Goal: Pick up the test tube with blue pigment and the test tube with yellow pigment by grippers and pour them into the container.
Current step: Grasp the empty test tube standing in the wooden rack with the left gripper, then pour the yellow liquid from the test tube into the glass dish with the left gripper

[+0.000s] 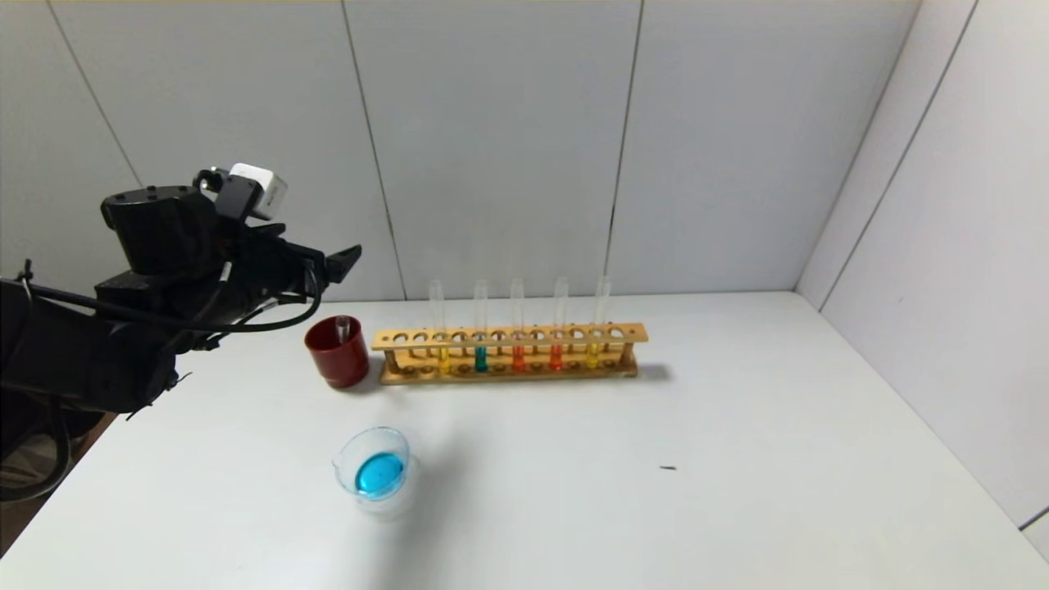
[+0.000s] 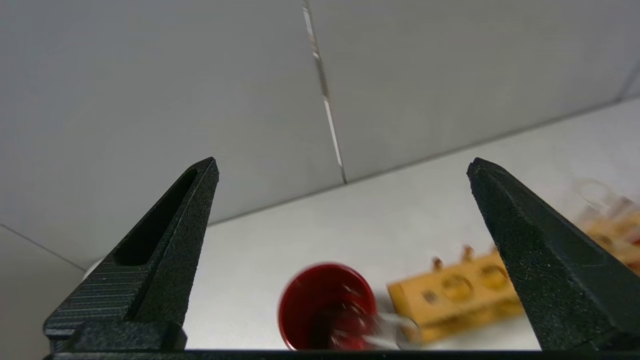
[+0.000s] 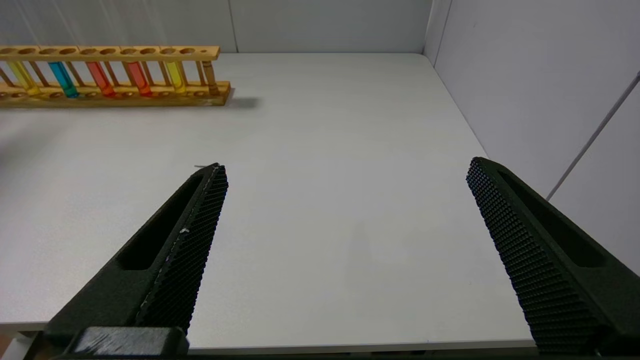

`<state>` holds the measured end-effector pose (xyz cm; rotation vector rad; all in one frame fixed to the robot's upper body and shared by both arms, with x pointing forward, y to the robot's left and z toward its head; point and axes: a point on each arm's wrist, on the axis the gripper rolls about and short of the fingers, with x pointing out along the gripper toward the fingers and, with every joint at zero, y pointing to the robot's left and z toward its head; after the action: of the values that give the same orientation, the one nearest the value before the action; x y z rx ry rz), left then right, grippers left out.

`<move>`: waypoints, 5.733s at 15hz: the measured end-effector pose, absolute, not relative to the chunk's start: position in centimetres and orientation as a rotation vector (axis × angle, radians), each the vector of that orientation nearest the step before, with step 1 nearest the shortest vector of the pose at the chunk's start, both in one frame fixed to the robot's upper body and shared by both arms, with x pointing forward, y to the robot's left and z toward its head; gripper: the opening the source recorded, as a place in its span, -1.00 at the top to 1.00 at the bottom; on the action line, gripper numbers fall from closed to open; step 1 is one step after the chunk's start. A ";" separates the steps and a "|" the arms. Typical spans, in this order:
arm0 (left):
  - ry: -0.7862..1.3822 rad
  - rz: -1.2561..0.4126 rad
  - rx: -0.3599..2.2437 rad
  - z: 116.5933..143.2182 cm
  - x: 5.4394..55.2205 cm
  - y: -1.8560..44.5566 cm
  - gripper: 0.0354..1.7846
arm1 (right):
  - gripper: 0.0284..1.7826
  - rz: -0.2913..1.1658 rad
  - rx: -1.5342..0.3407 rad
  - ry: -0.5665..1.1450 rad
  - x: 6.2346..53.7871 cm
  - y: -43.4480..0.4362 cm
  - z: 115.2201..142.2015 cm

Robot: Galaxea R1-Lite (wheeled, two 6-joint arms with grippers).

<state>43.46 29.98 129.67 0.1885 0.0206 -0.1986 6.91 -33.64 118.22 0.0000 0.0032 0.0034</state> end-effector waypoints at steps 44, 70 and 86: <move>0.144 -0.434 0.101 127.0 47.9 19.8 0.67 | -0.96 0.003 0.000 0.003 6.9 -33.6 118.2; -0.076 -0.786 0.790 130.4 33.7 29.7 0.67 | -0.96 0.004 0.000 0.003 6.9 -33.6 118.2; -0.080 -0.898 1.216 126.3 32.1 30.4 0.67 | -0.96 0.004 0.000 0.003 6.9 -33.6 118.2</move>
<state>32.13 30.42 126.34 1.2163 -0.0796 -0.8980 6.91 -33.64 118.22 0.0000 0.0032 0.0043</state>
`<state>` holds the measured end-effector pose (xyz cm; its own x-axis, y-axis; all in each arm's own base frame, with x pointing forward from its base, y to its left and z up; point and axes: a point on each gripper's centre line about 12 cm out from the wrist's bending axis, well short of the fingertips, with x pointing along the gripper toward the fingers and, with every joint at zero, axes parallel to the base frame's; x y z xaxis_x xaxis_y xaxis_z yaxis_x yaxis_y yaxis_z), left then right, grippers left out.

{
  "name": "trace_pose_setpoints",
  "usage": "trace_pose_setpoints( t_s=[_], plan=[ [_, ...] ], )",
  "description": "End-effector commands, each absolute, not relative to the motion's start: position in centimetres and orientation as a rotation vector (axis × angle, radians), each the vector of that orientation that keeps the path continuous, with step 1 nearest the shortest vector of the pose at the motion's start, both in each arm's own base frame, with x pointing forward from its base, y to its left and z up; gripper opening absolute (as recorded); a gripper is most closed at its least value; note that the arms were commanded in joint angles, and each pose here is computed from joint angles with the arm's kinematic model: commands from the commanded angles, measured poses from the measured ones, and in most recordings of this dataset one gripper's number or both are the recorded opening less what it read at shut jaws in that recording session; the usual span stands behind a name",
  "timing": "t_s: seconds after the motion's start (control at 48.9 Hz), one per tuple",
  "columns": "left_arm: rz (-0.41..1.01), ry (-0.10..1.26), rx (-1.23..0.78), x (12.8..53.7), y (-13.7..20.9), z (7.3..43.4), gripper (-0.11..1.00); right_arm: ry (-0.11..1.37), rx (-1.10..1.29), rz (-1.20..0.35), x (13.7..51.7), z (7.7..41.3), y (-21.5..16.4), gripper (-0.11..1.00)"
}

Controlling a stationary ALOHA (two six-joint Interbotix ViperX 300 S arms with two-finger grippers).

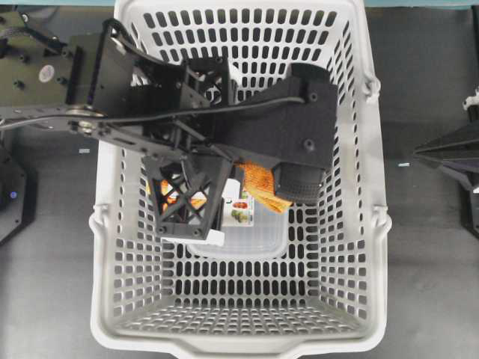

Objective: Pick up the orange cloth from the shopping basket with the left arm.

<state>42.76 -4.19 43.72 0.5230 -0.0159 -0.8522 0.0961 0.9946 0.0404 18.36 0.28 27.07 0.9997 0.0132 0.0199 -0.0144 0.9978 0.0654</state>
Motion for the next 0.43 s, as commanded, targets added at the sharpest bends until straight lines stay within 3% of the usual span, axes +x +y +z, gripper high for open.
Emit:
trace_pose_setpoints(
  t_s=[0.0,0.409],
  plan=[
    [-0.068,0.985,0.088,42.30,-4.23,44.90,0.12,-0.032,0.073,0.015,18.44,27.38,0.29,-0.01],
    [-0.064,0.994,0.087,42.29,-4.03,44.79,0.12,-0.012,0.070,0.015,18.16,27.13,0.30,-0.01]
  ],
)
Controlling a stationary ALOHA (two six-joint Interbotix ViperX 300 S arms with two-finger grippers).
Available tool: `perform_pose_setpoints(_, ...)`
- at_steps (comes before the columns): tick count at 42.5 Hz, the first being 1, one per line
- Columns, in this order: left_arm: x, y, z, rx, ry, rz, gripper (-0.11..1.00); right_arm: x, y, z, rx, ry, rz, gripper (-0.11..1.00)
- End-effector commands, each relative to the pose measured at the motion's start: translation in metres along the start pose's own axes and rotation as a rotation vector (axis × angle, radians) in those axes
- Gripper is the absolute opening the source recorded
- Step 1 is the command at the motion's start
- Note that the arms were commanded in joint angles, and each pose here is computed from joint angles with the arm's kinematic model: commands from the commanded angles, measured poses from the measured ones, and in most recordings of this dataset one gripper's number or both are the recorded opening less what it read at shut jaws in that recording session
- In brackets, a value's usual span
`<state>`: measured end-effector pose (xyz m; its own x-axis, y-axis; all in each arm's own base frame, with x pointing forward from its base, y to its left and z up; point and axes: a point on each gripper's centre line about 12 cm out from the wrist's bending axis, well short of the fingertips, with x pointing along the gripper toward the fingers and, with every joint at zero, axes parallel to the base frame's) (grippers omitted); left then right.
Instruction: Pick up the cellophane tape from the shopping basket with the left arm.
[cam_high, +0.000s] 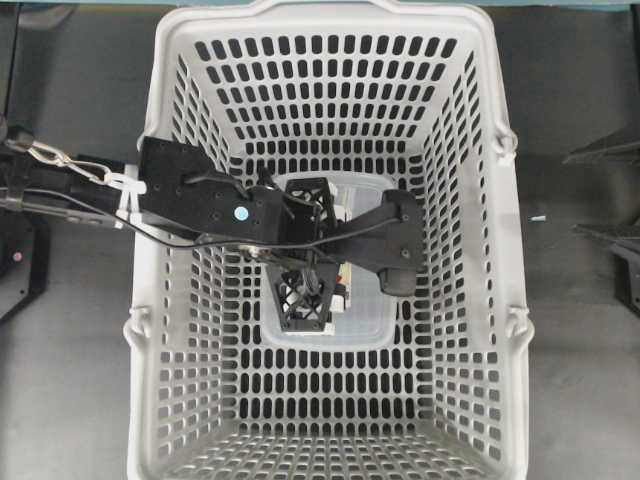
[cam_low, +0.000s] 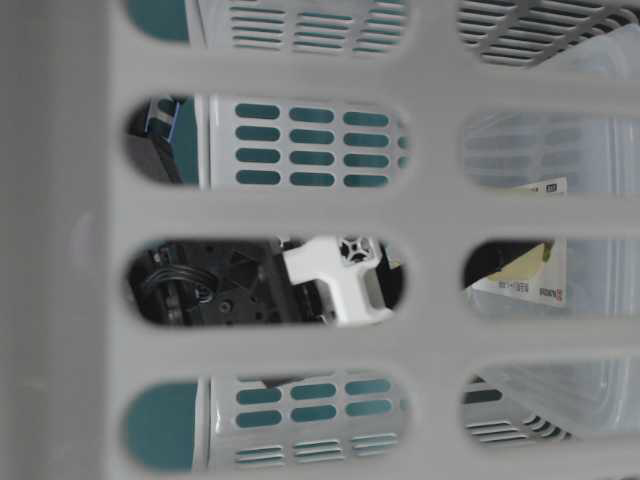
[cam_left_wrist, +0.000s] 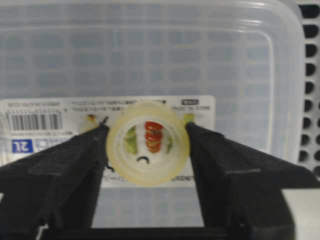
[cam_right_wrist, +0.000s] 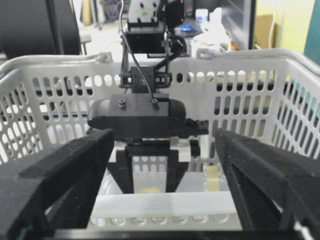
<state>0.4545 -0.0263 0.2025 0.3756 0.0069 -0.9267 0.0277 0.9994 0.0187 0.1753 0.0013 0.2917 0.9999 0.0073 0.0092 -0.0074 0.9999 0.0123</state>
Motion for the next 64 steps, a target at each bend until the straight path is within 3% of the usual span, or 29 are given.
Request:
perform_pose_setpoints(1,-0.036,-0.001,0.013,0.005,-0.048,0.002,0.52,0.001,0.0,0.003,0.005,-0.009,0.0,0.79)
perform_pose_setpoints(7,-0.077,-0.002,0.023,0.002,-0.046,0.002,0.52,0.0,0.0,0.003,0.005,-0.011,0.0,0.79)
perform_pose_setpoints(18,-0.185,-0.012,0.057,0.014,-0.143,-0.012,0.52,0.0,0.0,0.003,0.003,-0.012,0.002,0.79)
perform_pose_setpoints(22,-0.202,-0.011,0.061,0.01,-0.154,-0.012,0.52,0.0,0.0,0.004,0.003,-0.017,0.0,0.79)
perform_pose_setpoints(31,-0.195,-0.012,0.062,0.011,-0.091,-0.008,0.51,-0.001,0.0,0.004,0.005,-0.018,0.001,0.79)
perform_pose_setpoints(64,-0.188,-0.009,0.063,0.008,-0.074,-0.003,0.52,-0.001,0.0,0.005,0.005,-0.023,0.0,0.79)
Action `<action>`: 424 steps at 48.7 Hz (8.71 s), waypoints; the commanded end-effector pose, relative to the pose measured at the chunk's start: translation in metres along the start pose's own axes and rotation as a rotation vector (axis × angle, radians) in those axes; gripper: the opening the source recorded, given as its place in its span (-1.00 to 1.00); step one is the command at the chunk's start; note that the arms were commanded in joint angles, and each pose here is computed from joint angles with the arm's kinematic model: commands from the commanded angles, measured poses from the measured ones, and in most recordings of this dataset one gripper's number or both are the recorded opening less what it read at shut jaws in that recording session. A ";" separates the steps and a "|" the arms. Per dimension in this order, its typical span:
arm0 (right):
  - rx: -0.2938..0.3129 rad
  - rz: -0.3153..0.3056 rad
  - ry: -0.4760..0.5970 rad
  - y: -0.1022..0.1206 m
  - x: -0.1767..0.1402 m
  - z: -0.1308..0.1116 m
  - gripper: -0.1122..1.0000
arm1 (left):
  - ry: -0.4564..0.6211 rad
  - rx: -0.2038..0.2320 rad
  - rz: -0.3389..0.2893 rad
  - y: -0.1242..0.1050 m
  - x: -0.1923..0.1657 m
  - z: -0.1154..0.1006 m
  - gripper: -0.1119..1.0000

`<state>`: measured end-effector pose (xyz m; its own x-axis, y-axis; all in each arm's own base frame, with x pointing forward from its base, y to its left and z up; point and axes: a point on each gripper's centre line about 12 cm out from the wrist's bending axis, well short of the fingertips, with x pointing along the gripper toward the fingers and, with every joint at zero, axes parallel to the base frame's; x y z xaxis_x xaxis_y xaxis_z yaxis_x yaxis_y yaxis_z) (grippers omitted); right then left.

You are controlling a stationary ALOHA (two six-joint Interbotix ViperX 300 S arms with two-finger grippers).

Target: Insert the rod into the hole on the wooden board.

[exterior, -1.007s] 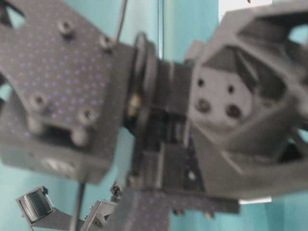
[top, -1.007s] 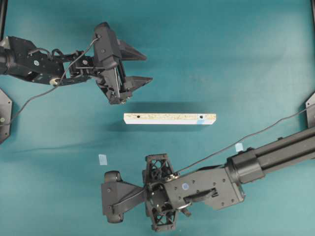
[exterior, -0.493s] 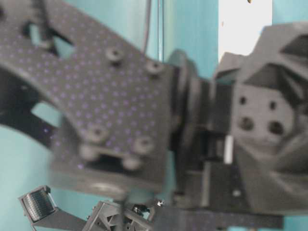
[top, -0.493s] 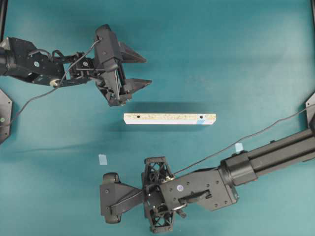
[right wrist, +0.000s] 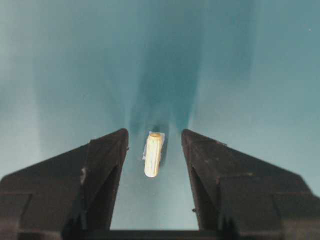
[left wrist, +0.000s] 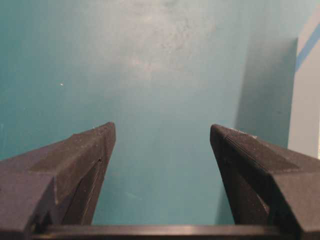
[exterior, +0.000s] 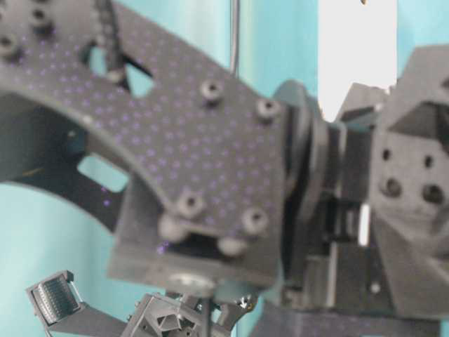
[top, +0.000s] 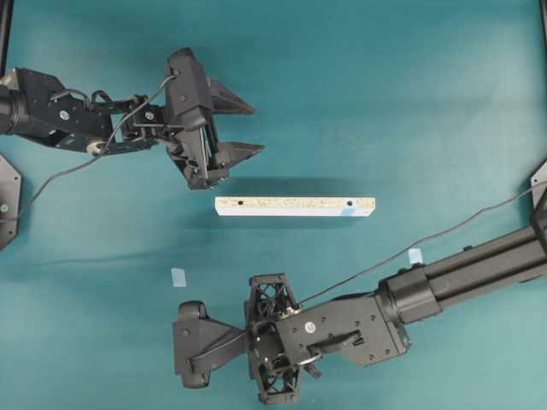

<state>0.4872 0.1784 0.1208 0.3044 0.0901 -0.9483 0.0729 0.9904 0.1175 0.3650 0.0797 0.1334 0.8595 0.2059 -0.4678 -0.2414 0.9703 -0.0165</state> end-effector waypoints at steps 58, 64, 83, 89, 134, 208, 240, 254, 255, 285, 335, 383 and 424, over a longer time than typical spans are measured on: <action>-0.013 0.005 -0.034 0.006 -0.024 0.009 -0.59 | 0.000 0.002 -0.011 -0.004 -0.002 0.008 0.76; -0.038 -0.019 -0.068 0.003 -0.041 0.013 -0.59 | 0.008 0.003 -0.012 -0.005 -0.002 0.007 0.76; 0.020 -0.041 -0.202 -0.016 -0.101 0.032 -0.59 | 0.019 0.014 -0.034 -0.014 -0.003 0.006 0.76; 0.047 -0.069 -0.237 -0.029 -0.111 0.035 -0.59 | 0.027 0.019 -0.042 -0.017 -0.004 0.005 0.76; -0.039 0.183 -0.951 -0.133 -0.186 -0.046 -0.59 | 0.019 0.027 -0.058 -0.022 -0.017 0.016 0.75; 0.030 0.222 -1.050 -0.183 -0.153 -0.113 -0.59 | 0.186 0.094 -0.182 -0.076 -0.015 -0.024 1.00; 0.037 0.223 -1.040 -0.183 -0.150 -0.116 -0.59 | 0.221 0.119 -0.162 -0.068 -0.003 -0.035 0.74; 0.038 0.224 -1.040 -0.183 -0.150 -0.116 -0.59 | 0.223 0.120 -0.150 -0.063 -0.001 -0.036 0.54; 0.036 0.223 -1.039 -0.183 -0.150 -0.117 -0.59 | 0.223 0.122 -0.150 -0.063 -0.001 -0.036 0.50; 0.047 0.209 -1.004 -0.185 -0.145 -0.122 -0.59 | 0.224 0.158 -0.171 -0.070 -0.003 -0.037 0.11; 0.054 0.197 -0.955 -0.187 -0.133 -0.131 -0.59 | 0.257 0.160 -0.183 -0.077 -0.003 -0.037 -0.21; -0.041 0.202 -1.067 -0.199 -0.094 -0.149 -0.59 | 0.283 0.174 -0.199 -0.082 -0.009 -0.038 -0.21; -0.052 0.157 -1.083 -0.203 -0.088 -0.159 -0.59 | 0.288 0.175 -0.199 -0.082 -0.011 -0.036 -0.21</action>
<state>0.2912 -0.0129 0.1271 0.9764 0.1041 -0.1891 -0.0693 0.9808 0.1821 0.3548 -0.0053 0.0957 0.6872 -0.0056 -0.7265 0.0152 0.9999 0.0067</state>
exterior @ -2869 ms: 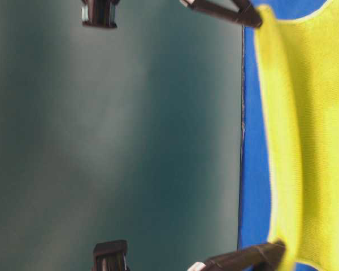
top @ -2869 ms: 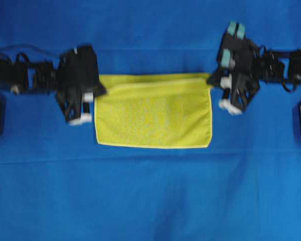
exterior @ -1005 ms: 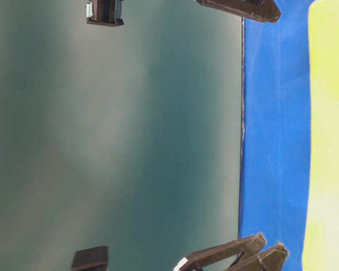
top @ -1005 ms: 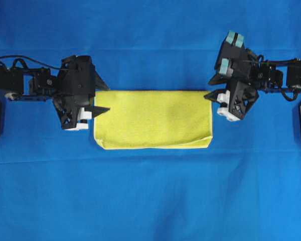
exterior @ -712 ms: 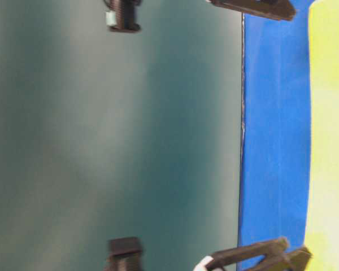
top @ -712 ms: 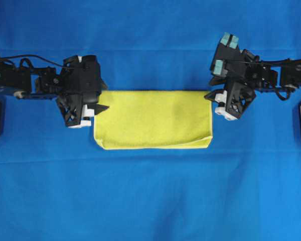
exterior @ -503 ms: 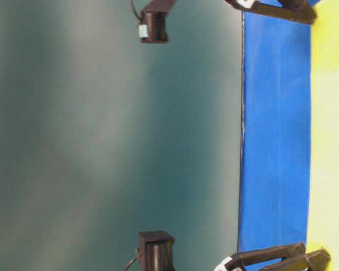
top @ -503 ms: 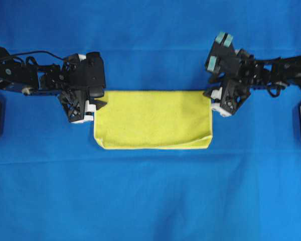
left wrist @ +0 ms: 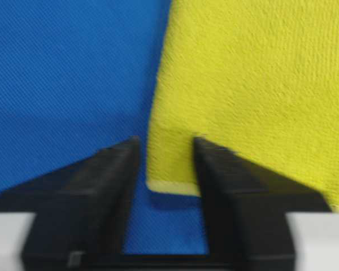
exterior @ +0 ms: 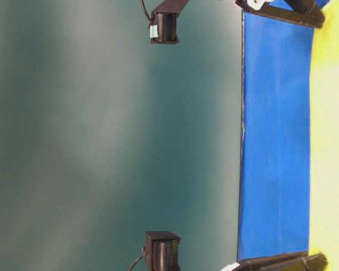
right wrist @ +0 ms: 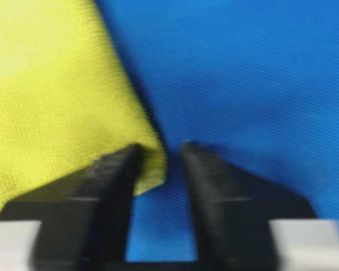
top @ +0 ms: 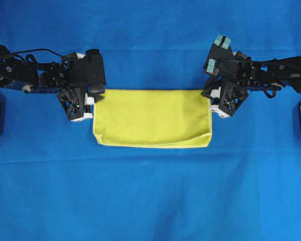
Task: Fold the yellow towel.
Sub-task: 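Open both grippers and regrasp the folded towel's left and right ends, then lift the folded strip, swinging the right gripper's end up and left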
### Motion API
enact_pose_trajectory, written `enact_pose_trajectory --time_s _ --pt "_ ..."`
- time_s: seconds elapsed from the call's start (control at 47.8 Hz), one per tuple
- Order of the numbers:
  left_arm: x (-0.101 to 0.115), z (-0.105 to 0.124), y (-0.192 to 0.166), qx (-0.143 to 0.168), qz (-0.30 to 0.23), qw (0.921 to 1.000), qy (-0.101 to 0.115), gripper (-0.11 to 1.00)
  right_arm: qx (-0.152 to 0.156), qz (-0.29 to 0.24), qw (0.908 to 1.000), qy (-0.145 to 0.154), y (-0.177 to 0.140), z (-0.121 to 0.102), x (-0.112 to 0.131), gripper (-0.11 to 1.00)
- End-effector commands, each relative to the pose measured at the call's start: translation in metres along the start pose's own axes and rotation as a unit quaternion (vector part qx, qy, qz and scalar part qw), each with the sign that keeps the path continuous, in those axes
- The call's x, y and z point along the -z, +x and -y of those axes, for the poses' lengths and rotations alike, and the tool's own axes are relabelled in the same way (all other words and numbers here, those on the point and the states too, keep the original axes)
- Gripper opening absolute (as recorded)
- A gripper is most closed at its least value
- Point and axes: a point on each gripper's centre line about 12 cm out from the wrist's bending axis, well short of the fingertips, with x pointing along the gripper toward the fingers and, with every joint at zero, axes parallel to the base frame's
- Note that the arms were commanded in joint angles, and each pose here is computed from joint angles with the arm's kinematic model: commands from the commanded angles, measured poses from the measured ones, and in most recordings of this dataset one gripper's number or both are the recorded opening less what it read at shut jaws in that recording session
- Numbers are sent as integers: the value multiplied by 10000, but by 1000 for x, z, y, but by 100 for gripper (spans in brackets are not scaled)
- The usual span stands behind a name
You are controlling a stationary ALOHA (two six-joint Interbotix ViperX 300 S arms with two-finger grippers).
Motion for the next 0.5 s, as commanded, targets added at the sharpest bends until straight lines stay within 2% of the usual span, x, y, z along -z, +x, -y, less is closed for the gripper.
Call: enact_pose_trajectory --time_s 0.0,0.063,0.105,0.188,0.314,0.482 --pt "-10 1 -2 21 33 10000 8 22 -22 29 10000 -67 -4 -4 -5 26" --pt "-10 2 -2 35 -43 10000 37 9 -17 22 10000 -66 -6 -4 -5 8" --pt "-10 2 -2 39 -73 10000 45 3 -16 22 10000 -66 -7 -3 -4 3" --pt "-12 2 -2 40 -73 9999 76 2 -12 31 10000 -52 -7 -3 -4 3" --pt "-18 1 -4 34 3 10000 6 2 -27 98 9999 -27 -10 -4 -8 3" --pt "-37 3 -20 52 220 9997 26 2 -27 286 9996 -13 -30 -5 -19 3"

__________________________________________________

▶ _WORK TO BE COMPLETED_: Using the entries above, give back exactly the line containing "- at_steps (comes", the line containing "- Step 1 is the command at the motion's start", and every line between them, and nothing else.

▶ _ANSWER SPACE_:
- at_steps (comes before the columns): tick count at 42.5 Hz, the first being 1, one per line
- Columns, in this order: left_arm: x, y, z, rx, ry, rz, gripper (-0.11..1.00); right_arm: x, y, z, rx, ry, rz, gripper (-0.11..1.00)
- End-effector commands, each relative to the pose measured at the motion's start: translation in metres along the start pose's own axes and rotation as a rotation vector (axis × angle, radians) in those axes
- Gripper is the absolute opening the source recorded
- Step 1 is the command at the motion's start

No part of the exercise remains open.